Problem details. Scan the listing below for the word "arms", then copy each line that has it.

Supplied information.
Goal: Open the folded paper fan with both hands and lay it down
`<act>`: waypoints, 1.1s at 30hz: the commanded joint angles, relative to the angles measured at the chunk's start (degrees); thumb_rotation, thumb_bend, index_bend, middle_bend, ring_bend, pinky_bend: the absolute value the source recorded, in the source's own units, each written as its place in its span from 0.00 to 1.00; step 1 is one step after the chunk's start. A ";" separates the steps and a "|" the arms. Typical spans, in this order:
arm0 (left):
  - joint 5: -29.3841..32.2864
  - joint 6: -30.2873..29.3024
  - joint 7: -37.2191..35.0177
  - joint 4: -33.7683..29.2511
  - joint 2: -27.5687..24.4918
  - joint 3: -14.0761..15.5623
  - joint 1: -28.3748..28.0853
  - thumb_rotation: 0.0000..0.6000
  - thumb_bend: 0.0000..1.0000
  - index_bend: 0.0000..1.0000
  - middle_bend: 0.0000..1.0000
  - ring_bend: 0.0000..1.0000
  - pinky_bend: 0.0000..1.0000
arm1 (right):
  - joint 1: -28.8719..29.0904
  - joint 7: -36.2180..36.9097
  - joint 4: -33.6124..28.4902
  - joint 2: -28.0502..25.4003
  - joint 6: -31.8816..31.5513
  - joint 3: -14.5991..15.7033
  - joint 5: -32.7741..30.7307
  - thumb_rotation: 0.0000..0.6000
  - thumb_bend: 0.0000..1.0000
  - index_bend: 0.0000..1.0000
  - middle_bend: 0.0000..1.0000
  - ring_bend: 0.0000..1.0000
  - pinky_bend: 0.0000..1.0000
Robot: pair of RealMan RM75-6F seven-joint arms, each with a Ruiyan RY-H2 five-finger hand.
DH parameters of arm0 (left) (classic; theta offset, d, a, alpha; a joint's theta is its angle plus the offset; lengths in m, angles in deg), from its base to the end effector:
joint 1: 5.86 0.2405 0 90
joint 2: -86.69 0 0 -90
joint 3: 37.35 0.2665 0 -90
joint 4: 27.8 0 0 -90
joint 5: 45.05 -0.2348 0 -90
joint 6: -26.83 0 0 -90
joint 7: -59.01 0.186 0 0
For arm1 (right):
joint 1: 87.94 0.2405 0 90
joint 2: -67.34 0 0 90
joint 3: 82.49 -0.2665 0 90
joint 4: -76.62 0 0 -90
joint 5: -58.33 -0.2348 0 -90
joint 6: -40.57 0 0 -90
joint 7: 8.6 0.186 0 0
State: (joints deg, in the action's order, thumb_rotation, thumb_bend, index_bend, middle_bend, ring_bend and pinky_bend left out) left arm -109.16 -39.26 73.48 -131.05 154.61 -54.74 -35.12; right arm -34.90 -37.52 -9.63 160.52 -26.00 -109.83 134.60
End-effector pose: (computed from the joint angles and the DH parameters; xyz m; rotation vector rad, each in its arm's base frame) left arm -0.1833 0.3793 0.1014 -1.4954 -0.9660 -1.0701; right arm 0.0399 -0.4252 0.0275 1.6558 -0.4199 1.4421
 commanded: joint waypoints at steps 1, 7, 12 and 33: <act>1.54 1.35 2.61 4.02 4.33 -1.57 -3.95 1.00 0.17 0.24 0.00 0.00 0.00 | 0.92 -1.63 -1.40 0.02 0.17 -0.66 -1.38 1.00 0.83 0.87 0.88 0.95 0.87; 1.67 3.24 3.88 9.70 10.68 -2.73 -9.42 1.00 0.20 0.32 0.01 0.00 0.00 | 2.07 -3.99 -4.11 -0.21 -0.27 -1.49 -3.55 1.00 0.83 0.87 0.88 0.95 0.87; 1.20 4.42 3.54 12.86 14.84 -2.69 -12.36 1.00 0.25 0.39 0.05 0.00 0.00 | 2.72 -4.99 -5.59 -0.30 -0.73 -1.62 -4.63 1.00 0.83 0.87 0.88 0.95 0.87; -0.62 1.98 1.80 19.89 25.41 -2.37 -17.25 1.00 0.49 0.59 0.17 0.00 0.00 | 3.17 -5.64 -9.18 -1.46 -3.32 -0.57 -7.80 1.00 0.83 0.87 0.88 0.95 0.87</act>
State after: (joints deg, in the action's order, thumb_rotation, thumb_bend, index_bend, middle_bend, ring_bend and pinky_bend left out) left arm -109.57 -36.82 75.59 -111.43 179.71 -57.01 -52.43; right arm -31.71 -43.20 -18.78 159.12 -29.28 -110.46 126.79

The completed task.
`<act>`: waypoints, 1.1s at 30hz: the commanded joint angles, relative to the angles measured at the chunk's start (degrees); thumb_rotation, thumb_bend, index_bend, middle_bend, ring_bend, pinky_bend: the absolute value the source recorded, in the source's own units, each written as its place in its span from 0.00 to 1.00; step 1 is one step after the chunk's start. A ";" separates the steps and a "|" the arms. Typical spans, in this order:
Robot: pair of RealMan RM75-6F seven-joint arms, each with a Ruiyan RY-H2 five-finger hand.

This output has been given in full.